Moroccan rejects violence
A Moroccan accused of helping the September 11 hijackers faced a German court yesterday in the first trial of an attack suspect, admitting he had arms training in Afghanistan but saying he opposed violence. Mounir El Motassadeq, a student, is charged...
A Moroccan accused of helping the September 11 hijackers faced a German court yesterday in the first trial of an attack suspect, admitting he had arms training in Afghanistan but saying he opposed violence.
Mounir El Motassadeq, a student, is charged with more than 3,000 counts of aiding and abetting murder and with belonging to the Islamist cell in Hamburg that led the attacks 13 months ago.
The 28-year-old electrical engineering student told the court that as a Muslim he opposed violence but conceded he had known Mohammed Atta, who US officials say flew the first plane into the World Trade Centre and was the ringleader of the plot.
He also revealed for the first time he had attended an al Qaeda camp in Afghanistan in 2000 to learn to fire Kalashnikov rifles.
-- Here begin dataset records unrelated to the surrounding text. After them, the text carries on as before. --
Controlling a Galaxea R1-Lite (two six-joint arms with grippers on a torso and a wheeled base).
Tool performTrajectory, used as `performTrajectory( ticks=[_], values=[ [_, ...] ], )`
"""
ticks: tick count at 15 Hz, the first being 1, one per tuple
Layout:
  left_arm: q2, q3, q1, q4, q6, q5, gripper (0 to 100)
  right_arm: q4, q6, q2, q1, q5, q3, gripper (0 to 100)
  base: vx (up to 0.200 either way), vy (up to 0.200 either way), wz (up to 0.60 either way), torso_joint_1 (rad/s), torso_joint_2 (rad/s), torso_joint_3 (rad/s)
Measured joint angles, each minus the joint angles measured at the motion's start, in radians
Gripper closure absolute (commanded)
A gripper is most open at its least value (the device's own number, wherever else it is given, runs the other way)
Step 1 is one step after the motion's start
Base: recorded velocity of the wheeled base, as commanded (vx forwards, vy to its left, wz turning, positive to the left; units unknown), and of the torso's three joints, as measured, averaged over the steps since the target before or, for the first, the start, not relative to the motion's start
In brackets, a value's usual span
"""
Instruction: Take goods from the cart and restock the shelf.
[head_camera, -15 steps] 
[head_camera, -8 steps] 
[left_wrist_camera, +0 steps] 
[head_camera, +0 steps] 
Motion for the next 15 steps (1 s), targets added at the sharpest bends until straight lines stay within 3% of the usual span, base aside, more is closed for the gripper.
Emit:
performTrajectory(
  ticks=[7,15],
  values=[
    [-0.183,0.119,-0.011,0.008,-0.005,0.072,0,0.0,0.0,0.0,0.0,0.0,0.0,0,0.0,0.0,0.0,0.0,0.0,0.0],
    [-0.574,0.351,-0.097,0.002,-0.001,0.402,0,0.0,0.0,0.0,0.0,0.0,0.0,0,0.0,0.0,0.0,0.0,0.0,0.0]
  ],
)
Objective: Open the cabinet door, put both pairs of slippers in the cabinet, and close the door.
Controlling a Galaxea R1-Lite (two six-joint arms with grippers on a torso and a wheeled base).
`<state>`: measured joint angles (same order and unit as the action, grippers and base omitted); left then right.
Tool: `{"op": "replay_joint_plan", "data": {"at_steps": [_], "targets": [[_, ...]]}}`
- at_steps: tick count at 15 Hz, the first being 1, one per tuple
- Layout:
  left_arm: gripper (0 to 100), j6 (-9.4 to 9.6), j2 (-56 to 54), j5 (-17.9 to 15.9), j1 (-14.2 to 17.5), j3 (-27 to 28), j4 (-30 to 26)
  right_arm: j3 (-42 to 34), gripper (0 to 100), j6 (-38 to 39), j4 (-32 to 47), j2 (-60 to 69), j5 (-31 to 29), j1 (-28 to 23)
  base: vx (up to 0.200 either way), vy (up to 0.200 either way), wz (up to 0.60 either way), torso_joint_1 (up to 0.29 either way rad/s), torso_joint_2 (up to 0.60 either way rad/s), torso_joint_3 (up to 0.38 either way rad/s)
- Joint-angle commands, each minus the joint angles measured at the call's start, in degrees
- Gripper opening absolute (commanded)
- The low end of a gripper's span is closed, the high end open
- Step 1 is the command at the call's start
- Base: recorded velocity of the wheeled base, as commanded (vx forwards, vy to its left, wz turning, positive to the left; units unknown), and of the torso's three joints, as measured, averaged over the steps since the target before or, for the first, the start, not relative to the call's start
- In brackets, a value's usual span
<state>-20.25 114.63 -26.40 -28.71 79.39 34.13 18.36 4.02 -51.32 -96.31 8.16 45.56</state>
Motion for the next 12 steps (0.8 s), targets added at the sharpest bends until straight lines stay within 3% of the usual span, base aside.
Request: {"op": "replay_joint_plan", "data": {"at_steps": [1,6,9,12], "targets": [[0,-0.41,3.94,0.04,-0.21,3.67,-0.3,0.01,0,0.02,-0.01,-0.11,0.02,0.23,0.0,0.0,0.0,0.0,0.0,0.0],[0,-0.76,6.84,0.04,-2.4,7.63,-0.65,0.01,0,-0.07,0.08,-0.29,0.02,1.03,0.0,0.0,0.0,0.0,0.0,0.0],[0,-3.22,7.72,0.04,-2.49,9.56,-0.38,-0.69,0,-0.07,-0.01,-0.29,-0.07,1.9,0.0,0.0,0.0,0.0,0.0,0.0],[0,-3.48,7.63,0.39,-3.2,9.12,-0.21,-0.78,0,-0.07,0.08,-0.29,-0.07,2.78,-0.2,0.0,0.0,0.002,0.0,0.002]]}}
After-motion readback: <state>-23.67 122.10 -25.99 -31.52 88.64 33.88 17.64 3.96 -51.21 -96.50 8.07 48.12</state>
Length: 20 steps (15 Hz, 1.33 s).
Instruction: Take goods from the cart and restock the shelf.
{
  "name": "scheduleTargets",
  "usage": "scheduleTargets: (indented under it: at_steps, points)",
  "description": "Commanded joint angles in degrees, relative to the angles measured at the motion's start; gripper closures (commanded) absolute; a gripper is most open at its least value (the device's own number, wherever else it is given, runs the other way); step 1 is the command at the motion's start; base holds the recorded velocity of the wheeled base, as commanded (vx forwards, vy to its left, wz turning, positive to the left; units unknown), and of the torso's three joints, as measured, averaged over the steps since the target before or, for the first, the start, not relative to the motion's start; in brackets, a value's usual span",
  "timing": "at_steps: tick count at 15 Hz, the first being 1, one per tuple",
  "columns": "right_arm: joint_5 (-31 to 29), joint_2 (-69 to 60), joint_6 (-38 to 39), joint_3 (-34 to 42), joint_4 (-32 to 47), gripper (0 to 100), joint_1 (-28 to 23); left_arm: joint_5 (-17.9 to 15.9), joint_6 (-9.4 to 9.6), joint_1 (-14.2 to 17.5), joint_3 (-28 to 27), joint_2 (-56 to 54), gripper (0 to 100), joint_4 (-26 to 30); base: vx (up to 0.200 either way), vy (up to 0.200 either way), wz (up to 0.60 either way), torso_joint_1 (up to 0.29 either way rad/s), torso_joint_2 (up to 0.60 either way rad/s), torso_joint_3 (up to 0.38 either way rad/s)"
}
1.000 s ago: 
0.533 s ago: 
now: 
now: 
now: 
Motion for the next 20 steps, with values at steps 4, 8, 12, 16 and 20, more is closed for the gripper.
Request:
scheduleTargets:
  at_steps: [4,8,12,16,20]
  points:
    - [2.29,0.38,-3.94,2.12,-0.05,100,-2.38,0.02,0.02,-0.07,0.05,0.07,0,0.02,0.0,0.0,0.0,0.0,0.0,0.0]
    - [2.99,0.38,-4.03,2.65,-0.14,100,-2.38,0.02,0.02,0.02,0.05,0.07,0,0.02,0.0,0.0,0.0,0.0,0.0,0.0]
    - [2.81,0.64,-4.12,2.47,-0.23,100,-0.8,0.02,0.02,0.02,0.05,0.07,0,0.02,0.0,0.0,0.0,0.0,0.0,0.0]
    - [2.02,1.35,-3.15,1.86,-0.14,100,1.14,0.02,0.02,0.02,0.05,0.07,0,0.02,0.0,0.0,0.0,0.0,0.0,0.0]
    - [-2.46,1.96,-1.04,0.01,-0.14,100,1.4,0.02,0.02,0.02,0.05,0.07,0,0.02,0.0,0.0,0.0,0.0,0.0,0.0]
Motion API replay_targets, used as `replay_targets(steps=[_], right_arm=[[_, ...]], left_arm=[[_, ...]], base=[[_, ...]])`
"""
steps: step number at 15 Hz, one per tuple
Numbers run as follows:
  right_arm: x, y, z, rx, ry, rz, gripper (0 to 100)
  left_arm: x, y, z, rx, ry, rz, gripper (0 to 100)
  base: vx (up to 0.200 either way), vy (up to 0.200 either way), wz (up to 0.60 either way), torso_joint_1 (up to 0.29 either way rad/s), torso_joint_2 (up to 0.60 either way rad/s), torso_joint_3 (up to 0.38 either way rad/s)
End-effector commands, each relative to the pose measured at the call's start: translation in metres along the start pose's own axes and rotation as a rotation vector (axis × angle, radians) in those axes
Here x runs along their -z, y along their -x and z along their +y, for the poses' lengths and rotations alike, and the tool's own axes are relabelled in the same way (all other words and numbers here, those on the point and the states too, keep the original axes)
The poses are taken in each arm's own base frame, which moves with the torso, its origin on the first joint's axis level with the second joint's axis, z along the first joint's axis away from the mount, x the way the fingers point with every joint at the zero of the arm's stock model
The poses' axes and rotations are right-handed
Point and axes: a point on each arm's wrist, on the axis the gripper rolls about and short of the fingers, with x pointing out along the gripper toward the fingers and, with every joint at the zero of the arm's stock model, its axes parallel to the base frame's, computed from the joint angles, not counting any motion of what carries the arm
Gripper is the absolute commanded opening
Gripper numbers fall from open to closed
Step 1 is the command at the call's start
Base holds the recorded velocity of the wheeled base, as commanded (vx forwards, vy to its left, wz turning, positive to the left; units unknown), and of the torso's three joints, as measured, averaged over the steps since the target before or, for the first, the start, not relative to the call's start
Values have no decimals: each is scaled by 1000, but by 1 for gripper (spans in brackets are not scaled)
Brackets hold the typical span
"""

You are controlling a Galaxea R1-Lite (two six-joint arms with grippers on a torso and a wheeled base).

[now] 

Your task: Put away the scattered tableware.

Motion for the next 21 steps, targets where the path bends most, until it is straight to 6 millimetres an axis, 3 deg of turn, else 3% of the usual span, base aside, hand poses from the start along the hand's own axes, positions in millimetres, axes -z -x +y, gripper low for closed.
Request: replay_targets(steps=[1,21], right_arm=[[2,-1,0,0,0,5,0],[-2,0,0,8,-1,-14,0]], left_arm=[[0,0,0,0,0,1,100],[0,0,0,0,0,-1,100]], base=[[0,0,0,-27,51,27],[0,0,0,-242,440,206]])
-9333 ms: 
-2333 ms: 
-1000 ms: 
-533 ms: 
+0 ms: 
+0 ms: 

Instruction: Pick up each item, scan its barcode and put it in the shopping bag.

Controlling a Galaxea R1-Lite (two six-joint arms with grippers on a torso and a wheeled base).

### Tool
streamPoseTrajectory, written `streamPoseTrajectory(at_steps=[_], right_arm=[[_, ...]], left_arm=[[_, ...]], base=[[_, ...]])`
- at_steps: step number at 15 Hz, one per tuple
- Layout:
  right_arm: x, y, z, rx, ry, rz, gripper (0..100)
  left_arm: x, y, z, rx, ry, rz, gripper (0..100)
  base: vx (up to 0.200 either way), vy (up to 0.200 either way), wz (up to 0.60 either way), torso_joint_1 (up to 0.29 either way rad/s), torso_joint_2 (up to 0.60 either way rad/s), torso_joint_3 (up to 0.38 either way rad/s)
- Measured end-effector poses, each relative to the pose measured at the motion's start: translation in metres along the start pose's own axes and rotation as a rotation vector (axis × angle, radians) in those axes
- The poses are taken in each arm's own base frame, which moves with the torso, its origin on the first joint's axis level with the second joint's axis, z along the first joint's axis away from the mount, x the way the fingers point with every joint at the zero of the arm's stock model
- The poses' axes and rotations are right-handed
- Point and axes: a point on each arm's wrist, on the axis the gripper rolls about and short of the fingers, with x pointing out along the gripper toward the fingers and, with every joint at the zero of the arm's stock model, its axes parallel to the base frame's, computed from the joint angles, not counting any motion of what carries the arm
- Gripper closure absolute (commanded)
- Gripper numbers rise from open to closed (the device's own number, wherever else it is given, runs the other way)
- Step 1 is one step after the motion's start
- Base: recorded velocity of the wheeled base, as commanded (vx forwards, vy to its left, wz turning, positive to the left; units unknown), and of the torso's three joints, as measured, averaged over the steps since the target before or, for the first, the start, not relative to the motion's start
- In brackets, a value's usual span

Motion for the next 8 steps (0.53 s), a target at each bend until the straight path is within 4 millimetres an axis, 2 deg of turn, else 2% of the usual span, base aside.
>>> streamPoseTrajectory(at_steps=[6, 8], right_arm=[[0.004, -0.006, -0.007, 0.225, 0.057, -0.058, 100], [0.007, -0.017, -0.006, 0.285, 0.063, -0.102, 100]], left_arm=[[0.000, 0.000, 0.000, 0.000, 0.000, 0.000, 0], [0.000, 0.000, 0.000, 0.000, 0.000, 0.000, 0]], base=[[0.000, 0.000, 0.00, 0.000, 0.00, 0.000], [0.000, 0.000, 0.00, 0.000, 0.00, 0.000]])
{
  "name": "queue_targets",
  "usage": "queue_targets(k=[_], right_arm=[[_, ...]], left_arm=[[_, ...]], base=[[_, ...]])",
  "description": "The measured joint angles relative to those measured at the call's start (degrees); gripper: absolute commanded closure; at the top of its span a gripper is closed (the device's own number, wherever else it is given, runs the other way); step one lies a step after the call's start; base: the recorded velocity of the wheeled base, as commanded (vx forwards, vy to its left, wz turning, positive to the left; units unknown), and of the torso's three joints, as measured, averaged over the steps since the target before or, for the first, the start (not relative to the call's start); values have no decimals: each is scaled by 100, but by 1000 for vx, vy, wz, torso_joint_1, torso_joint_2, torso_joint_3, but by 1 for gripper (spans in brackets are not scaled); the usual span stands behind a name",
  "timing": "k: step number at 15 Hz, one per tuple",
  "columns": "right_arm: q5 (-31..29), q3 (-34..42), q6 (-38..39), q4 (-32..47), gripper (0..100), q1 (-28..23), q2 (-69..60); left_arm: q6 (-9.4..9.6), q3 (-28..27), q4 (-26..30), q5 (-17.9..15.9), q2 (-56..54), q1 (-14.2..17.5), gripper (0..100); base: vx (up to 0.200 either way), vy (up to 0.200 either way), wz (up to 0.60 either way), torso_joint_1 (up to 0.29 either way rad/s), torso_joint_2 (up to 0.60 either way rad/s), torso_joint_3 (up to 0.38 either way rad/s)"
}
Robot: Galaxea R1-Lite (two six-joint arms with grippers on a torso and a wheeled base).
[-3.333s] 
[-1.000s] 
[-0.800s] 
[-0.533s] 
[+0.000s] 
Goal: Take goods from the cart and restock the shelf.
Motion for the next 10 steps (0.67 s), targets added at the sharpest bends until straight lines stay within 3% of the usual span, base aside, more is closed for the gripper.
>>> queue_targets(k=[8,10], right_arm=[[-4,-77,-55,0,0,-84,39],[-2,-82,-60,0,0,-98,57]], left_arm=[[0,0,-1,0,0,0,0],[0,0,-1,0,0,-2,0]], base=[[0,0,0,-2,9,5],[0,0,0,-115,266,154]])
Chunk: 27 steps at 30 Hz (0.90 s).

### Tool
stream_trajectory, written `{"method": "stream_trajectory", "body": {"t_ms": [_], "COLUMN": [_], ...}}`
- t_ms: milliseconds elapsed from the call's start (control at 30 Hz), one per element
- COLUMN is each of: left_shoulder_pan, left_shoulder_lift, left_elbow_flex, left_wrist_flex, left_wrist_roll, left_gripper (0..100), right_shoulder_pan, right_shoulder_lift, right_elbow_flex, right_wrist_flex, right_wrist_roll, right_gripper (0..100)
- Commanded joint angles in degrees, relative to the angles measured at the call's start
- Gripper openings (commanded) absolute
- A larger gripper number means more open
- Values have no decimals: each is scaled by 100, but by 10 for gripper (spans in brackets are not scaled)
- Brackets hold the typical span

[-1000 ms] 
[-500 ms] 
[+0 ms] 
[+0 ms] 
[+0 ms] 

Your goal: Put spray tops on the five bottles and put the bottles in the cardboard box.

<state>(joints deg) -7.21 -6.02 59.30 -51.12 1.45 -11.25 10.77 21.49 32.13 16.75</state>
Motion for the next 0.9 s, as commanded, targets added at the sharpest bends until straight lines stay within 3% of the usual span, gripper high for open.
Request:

But he said that was to fulfil a demand of Islam to be trained in the use of weapons and not for any attack.
Questioned by chief judge Albrecht Mentz in a wood-panelled courtroom separated from the press and public by a glass screen, Motassadeq said he had often discussed politics with Atta but not plans for violence.
"Suicide attacks were never discussed. In my opinion, that is not a solution," he said. "Suicide bombers are not martyrs. Even in war, there are rules."
"I could not have expected that Atta would carry out an attack. I find it hard to believe even now," he added, addressing the court politely in German with occasional help from an interpreter.
Prosecutors said Motassadeq was well aware of the plans and served as a logistical back-up and paymaster in Hamburg. Chief Federal Prosecutor Kay Nehm described Motassadeq as "a cog without which the whole business would not have functioned".
His lawyer Hans Leistritz told a news conference during a break in proceedings that his client denied involvement in the attacks on New York and Washington and had not sent money to the September 11 plotters after they arrived in the United States.
"Our client was not the paymaster of the attackers in Hamburg, let alone of Osama bin Laden," Leistritz said.
The trial is the first anywhere of a suspected September 11 plotter. It is expected to shed light on al Qaeda's network, blamed for the suicide hijackings, as well as Germany's role in unwittingly harbouring key perpetrators of the attacks.
The only other person to have been charged is Zacarias Moussaoui, a French national whose trial is expected to start in the United States in June.
Prosecutors say that after Atta and two other suspected pilots, Marwan Al Shehi and Ziad Jarrah, went to the United States to train as pilots, Motassadeq remained in Hamburg to provide logistical support for the group.
They accuse Motassadeq of managing Al Shehi's Hamburg bank account, which was allegedly used to cover costs related to US residence permit applications and flight training.